_ACTIVITY_
Reproduce the data below in full. Nothing should differ from the original.

_SUPPLIED DATA_
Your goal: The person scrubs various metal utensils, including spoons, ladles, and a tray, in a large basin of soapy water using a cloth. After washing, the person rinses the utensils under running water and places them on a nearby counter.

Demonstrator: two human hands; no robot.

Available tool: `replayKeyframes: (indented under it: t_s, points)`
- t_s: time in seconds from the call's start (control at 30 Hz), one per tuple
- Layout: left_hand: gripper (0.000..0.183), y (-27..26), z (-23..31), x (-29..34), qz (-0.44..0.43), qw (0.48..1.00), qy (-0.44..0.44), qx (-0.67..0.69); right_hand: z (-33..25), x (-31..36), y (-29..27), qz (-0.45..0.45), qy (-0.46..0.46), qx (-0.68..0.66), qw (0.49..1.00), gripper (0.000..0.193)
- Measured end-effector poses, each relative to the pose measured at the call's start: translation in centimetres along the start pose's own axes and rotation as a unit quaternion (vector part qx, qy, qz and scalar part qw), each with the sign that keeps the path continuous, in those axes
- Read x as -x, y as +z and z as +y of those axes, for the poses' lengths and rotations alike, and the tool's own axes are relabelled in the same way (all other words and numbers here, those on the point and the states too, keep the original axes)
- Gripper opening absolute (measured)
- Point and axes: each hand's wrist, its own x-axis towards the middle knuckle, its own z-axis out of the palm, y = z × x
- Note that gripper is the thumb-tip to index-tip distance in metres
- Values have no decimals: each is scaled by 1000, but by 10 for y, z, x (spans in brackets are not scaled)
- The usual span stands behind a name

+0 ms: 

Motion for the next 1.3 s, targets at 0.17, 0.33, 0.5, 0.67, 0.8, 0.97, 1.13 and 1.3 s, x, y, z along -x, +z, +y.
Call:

_RESULT OF THE TASK_
Your goal: The person scrubs various metal utensils, including spoons, ladles, and a tray, in a large basin of soapy water using a cloth. After washing, the person rinses the utensils under running water and places them on a nearby counter.

Demonstrator: two human hands; no robot.

Available tool: `replayKeyframes: (indented under it: t_s, points)`
- t_s: time in seconds from the call's start (control at 30 Hz), one per tuple
- Layout: left_hand: gripper (0.000..0.183), y (-27..26), z (-23..31), x (-29..34), qz (-0.44..0.43), qw (0.48..1.00), qy (-0.44..0.44), qx (-0.67..0.69); right_hand: z (-33..25), x (-31..36), y (-29..27), qz (-0.45..0.45), qy (-0.46..0.46), qx (-0.68..0.66), qw (0.49..1.00), gripper (0.000..0.193)
- Measured end-effector poses, each relative to the pose measured at the call's start: translation in centimetres along the start pose's own axes and rotation as a unit quaternion (vector part qx, qy, qz and scalar part qw), each with the sign that keeps the path continuous, in those axes
- Read x as -x, y as +z and z as +y of those axes, for the poses' lengths and rotations alike, and the tool's own axes are relabelled in the same way (all other words and numbers here, those on the point and the states too, keep the original axes)
- Gripper opening absolute (measured)
- Point and axes: each hand's wrist, its own x-axis towards the middle knuckle, its own z-axis out of the palm, y = z × x
- Note that gripper is the thumb-tip to index-tip distance in metres
- Values have no decimals: each is scaled by 1000, but by 10 for y, z, x (spans in brackets are not scaled)
- The usual span stands behind a name

+0 ms: 

Motion for the next 1.3 s, targets at 0.17, 0.33, 0.5, 0.67, 0.8, 0.97, 1.13 and 1.3 s, x, y, z along -x, +z, +y.
Call:

Nothing remains to be done in this exercise.